### Problem to solve
Check each line of the listing below for the string "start", then give only the number of lines where it occurs.

### Provided data
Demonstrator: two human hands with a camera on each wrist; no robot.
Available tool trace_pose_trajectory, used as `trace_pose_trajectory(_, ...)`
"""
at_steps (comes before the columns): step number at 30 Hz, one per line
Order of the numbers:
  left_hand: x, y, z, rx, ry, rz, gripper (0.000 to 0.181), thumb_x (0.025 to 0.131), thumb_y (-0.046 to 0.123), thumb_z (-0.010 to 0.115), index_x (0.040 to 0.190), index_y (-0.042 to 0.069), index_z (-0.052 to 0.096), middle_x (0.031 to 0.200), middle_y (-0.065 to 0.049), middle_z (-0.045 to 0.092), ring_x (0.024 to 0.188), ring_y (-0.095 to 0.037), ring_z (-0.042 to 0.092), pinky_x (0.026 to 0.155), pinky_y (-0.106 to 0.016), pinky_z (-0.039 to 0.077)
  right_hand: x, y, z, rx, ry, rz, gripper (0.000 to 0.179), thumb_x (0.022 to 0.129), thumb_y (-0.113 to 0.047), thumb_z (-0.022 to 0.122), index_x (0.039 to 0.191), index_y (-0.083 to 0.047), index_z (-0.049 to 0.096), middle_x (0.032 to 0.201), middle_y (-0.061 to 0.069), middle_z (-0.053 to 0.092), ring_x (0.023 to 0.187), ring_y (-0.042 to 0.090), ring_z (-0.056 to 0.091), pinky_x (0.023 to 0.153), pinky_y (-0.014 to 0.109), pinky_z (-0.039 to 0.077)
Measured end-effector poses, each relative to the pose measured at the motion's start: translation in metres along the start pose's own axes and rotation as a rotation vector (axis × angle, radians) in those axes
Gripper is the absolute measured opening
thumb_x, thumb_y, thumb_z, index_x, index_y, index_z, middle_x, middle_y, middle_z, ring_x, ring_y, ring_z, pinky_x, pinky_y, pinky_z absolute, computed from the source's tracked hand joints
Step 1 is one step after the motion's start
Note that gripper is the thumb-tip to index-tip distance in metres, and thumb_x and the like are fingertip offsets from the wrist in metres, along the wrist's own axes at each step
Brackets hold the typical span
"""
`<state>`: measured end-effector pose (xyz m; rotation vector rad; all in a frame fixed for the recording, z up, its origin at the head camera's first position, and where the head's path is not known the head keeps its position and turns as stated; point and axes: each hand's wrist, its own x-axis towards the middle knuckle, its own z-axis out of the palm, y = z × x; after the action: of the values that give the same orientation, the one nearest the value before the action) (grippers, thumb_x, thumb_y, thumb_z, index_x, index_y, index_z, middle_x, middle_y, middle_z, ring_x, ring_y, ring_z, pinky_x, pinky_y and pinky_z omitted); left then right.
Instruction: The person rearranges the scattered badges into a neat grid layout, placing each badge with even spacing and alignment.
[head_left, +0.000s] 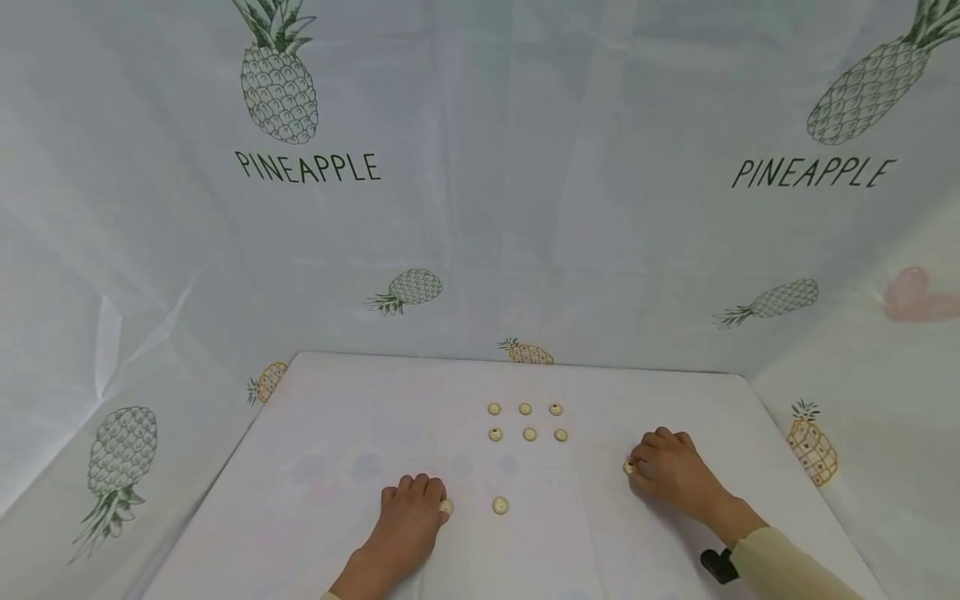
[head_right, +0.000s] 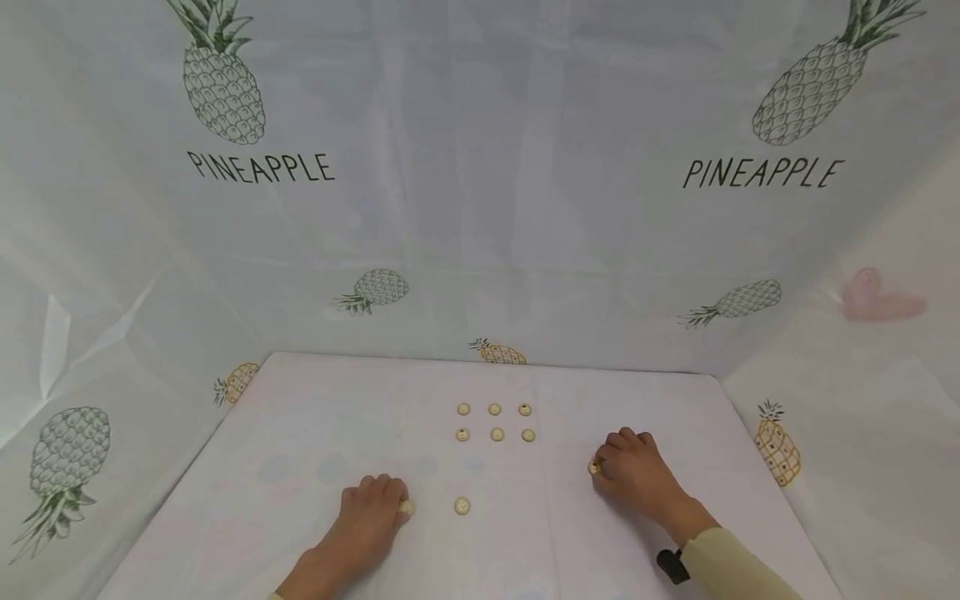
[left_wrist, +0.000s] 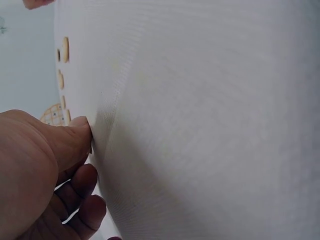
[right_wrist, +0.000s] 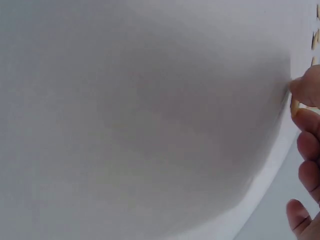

### Exercise solution
2